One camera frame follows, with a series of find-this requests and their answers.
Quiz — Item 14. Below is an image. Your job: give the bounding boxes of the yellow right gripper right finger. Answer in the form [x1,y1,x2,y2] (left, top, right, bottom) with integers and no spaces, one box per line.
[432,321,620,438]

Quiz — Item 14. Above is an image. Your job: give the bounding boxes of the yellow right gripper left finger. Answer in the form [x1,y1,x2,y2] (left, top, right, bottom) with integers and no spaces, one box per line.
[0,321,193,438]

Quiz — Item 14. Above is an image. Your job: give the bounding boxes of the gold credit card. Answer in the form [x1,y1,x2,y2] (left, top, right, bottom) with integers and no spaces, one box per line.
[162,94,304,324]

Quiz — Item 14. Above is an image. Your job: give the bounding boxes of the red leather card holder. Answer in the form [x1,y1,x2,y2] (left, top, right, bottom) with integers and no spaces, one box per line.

_ _ _ _ _

* **WHAT THE EXERCISE ASKS**
All of the data above is to be transcribed without alteration.

* **WRITTEN RESPONSE**
One camera frame follows, with a series of find-this requests and their answers.
Quiz — Item 14. Below is an image. Your job: give the bounding boxes of the yellow right gripper right finger. Answer in the form [x1,y1,x2,y2] (left, top, right, bottom) with integers and no spaces, one box per line.
[432,321,620,438]

Quiz — Item 14. Above is an image. Your job: give the bounding boxes of the yellow right gripper left finger. Answer in the form [x1,y1,x2,y2] (left, top, right, bottom) with integers and no spaces, one box per line.
[0,321,193,438]

Quiz — Item 14. Above is an image. Your job: give the bounding boxes of the gold credit card. Answer in the form [x1,y1,x2,y2] (left, top, right, bottom) with integers and no spaces, one box per line.
[162,94,304,324]

Quiz — Item 14. Above is an image. Your job: give the bounding boxes of the red leather card holder. Answer in the form [x1,y1,x2,y2] (left, top, right, bottom) with integers and no spaces, one box per line.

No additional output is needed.